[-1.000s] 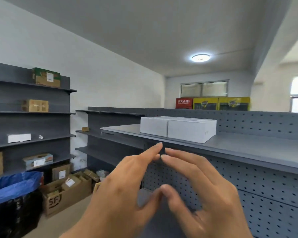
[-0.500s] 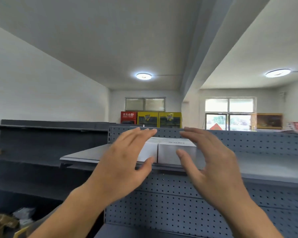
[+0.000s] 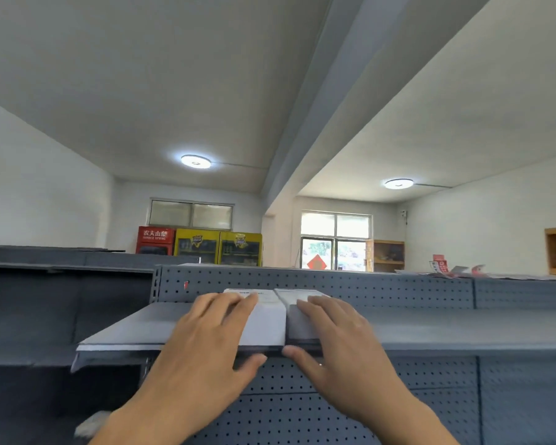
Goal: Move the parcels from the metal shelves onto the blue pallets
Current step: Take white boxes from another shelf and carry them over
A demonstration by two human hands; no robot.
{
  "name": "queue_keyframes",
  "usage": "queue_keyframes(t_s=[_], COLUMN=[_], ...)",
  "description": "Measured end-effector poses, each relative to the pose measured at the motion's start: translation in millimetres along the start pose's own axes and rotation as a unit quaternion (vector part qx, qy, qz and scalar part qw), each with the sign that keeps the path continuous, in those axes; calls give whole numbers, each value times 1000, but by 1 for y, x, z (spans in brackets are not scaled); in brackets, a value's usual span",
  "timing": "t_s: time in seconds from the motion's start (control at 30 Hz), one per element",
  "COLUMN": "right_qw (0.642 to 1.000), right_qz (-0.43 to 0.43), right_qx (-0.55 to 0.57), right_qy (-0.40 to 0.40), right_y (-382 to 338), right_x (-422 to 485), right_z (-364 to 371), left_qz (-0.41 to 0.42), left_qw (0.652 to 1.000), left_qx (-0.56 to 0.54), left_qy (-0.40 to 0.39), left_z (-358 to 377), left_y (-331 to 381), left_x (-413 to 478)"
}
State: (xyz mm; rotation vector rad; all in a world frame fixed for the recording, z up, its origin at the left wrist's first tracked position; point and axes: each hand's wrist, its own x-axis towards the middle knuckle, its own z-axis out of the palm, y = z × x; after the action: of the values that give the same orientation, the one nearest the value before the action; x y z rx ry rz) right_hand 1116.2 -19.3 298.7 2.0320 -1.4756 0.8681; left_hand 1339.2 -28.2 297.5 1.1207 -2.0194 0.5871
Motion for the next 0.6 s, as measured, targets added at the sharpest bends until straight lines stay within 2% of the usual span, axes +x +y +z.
queue_keyframes(t_s=[0.13,0.27,0.43,0.6], right_qw=[999,991,971,968], right_qz=[13,-3,-36,-43], right_qx=[-39,-105,-111,-79], right_qy=[10,86,208,234], right_y=[-2,-2,4,16], right_x=[-4,-14,-28,-46], right_z=[-8,-9,-11,-23], left_qz=[19,21,24,28], left_qw=[999,997,992,990], left_qx=[8,-29,-34,-31], left_qy=[30,62,117,133], left_z=[3,2,-10,-17], left_y=[-11,-12,-2,21], left_x=[-5,-9,-18,-22])
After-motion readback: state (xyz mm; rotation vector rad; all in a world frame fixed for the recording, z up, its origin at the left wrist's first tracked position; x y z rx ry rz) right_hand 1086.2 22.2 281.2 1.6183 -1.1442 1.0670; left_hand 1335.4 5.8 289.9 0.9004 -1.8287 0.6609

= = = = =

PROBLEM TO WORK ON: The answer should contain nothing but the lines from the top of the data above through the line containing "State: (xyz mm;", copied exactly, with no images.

WRITTEN RESPONSE:
[-1.000s] 
[-0.500s] 
[+0.000s] 
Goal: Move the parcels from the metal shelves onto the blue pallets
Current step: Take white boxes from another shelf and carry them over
A demonstration by two human hands; no robot.
{
  "name": "queue_keyframes",
  "usage": "queue_keyframes(t_s=[_], COLUMN=[_], ...)",
  "description": "Measured end-effector poses, each relative to the pose measured at the motion's start: translation in millimetres along the start pose's own axes and rotation as a unit quaternion (vector part qx, qy, qz and scalar part qw), each with the sign that keeps the path continuous, in those axes; calls give whole numbers, each value times 1000, but by 1 for y, x, z (spans in brackets are not scaled); in brackets, a value's usual span",
  "timing": "t_s: time in seconds from the motion's start (control at 30 Hz), one per element",
  "COLUMN": "right_qw (0.642 to 1.000), right_qz (-0.43 to 0.43), right_qx (-0.55 to 0.57), right_qy (-0.40 to 0.40), right_y (-382 to 338), right_x (-422 to 485), right_z (-364 to 371), left_qz (-0.41 to 0.42), left_qw (0.652 to 1.000), left_qx (-0.56 to 0.54), left_qy (-0.40 to 0.39), left_z (-358 to 377), left_y (-331 to 381), left_x (-413 to 478)"
}
State: (xyz mm; rotation vector rad; all in a world frame fixed for the recording, z up, its origin at the left wrist's first tracked position; point and axes: each hand's wrist, its own x-axis towards the middle knuckle, its own z-axis out of the palm, y = z × x; after the action: of the values that give the same orientation, the one nearest the value before the action; x y z rx ry rz) right_hand 1116.2 -19.3 298.7 2.0320 -1.4756 0.8681; left_hand 1339.2 -28.2 297.5 1.1207 -2.0194 0.5871

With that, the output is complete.